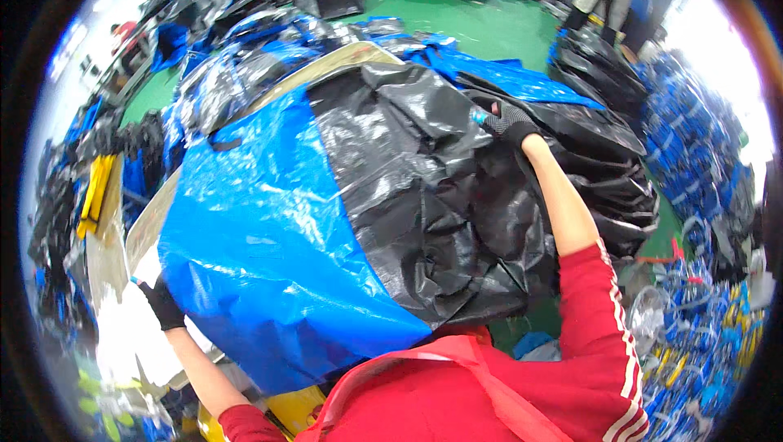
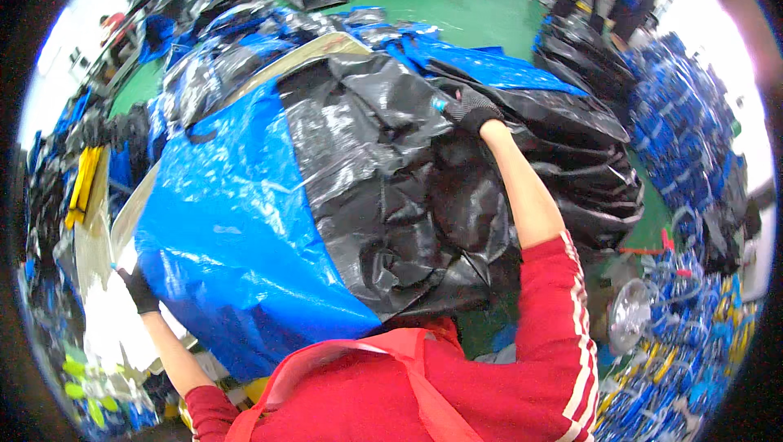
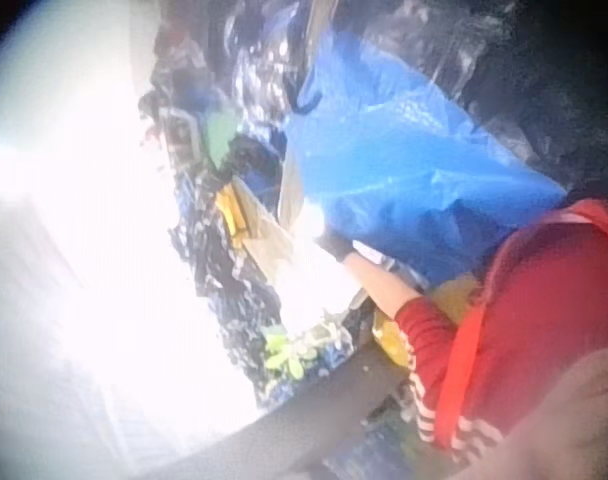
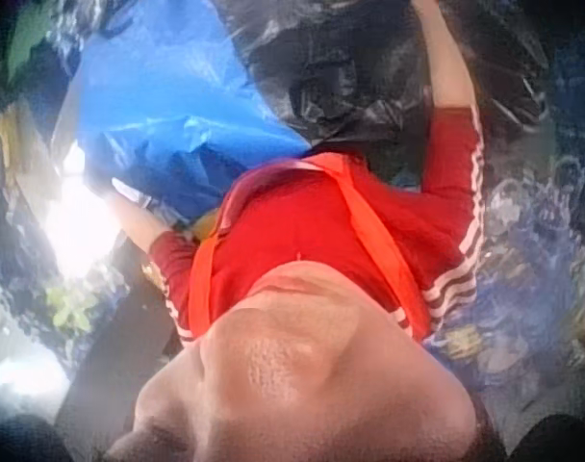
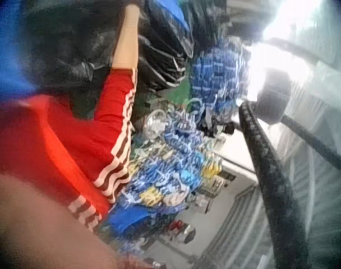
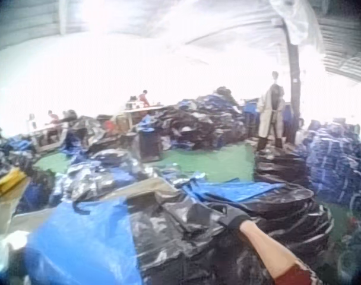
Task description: The person repeatedly folds blue and black tarps and places them into clear plastic bags on a table. The person handles each tarp one at a time, folds it, and inserts it into a bag, repeating the cycle throughout the clip.
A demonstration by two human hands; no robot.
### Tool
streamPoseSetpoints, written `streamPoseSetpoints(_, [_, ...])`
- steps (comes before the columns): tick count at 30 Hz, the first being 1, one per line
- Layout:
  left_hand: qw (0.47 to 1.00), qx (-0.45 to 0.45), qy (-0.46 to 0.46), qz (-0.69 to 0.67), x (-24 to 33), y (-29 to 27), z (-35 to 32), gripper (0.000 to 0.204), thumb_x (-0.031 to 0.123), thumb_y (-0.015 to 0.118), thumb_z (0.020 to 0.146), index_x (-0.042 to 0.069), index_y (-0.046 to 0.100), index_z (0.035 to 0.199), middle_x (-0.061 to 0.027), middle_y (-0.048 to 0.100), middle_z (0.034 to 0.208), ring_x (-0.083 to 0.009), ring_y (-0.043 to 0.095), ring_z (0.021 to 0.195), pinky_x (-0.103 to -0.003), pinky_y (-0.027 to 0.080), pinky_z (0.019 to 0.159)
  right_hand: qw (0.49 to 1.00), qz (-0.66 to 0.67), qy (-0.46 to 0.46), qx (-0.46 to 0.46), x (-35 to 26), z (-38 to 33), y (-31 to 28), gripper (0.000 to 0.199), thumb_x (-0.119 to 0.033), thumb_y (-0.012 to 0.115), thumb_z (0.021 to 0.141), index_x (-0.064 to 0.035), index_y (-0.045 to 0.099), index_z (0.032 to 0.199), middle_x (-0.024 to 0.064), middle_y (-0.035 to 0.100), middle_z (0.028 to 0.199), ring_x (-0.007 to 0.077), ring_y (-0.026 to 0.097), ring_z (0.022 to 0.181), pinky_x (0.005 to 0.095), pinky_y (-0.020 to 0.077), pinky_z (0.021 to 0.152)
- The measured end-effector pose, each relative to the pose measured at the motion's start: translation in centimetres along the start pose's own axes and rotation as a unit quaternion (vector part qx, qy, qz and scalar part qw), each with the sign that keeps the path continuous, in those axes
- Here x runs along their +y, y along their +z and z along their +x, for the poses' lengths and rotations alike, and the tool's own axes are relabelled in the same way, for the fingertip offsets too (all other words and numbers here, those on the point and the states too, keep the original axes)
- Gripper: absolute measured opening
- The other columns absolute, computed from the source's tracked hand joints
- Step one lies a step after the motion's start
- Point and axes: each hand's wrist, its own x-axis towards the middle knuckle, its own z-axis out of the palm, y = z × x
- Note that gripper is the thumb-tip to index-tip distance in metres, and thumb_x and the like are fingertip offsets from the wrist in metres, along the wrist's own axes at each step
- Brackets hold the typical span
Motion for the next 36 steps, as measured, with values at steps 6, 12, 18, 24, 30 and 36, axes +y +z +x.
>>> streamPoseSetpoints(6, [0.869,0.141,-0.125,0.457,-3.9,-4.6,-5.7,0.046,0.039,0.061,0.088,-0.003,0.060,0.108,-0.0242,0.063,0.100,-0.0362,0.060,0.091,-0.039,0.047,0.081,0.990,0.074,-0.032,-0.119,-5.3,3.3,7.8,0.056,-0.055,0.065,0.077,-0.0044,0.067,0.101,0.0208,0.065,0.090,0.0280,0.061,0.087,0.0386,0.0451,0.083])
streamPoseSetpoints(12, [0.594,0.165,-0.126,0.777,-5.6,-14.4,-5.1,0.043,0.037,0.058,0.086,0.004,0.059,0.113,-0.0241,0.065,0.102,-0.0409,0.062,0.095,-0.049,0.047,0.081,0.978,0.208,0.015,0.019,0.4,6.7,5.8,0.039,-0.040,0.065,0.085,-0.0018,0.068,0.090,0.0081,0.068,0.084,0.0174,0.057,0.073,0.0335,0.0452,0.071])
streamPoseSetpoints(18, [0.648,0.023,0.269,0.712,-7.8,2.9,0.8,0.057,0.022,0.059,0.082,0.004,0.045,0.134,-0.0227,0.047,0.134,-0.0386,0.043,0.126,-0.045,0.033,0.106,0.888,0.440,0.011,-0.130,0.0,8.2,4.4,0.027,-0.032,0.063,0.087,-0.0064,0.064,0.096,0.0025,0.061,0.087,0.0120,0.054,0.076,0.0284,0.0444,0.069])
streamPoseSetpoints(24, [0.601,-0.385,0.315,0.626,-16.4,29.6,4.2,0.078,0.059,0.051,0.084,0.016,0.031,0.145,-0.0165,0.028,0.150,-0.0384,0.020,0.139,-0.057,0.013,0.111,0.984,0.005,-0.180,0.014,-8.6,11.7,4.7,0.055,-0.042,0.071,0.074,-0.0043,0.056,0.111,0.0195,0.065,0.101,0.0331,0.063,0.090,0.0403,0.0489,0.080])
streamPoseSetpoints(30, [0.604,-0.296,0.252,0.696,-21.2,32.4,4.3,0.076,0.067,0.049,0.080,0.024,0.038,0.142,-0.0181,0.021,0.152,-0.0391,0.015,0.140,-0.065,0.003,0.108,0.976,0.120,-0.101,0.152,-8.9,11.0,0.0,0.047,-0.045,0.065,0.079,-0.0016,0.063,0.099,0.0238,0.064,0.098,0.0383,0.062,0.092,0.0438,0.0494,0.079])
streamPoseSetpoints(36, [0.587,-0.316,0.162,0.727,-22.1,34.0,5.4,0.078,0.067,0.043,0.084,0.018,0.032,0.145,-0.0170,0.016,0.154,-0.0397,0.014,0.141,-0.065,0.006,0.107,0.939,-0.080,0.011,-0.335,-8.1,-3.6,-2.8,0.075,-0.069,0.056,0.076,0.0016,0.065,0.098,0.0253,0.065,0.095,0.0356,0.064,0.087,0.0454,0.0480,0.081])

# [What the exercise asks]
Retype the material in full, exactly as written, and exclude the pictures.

# [Result]
Task description: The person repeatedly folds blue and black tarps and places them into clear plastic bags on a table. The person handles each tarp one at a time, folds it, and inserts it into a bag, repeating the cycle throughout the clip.
A demonstration by two human hands; no robot.
### Tool
streamPoseSetpoints, written `streamPoseSetpoints(_, [_, ...])`
- steps (comes before the columns): tick count at 30 Hz, the first being 1, one per line
- Layout:
  left_hand: qw (0.47 to 1.00), qx (-0.45 to 0.45), qy (-0.46 to 0.46), qz (-0.69 to 0.67), x (-24 to 33), y (-29 to 27), z (-35 to 32), gripper (0.000 to 0.204), thumb_x (-0.031 to 0.123), thumb_y (-0.015 to 0.118), thumb_z (0.020 to 0.146), index_x (-0.042 to 0.069), index_y (-0.046 to 0.100), index_z (0.035 to 0.199), middle_x (-0.061 to 0.027), middle_y (-0.048 to 0.100), middle_z (0.034 to 0.208), ring_x (-0.083 to 0.009), ring_y (-0.043 to 0.095), ring_z (0.021 to 0.195), pinky_x (-0.103 to -0.003), pinky_y (-0.027 to 0.080), pinky_z (0.019 to 0.159)
  right_hand: qw (0.49 to 1.00), qz (-0.66 to 0.67), qy (-0.46 to 0.46), qx (-0.46 to 0.46), x (-35 to 26), z (-38 to 33), y (-31 to 28), gripper (0.000 to 0.199), thumb_x (-0.119 to 0.033), thumb_y (-0.012 to 0.115), thumb_z (0.021 to 0.141), index_x (-0.064 to 0.035), index_y (-0.045 to 0.099), index_z (0.032 to 0.199), middle_x (-0.024 to 0.064), middle_y (-0.035 to 0.100), middle_z (0.028 to 0.199), ring_x (-0.007 to 0.077), ring_y (-0.026 to 0.097), ring_z (0.022 to 0.181), pinky_x (0.005 to 0.095), pinky_y (-0.020 to 0.077), pinky_z (0.021 to 0.152)
- The measured end-effector pose, each relative to the pose measured at the motion's start: translation in centimetres along the start pose's own axes and rotation as a unit quaternion (vector part qx, qy, qz and scalar part qw), each with the sign that keeps the path continuous, in those axes
- Here x runs along their +y, y along their +z and z along their +x, for the poses' lengths and rotations alike, and the tool's own axes are relabelled in the same way, for the fingertip offsets too (all other words and numbers here, those on the point and the states too, keep the original axes)
- Gripper: absolute measured opening
- The other columns absolute, computed from the source's tracked hand joints
- Step one lies a step after the motion's start
- Point and axes: each hand's wrist, its own x-axis towards the middle knuckle, its own z-axis out of the palm, y = z × x
- Note that gripper is the thumb-tip to index-tip distance in metres, and thumb_x and the like are fingertip offsets from the wrist in metres, along the wrist's own axes at each step
- Brackets hold the typical span
Motion for the next 36 steps, as measured, with values at steps 6, 12, 18, 24, 30 and 36, axes +y +z +x.
>>> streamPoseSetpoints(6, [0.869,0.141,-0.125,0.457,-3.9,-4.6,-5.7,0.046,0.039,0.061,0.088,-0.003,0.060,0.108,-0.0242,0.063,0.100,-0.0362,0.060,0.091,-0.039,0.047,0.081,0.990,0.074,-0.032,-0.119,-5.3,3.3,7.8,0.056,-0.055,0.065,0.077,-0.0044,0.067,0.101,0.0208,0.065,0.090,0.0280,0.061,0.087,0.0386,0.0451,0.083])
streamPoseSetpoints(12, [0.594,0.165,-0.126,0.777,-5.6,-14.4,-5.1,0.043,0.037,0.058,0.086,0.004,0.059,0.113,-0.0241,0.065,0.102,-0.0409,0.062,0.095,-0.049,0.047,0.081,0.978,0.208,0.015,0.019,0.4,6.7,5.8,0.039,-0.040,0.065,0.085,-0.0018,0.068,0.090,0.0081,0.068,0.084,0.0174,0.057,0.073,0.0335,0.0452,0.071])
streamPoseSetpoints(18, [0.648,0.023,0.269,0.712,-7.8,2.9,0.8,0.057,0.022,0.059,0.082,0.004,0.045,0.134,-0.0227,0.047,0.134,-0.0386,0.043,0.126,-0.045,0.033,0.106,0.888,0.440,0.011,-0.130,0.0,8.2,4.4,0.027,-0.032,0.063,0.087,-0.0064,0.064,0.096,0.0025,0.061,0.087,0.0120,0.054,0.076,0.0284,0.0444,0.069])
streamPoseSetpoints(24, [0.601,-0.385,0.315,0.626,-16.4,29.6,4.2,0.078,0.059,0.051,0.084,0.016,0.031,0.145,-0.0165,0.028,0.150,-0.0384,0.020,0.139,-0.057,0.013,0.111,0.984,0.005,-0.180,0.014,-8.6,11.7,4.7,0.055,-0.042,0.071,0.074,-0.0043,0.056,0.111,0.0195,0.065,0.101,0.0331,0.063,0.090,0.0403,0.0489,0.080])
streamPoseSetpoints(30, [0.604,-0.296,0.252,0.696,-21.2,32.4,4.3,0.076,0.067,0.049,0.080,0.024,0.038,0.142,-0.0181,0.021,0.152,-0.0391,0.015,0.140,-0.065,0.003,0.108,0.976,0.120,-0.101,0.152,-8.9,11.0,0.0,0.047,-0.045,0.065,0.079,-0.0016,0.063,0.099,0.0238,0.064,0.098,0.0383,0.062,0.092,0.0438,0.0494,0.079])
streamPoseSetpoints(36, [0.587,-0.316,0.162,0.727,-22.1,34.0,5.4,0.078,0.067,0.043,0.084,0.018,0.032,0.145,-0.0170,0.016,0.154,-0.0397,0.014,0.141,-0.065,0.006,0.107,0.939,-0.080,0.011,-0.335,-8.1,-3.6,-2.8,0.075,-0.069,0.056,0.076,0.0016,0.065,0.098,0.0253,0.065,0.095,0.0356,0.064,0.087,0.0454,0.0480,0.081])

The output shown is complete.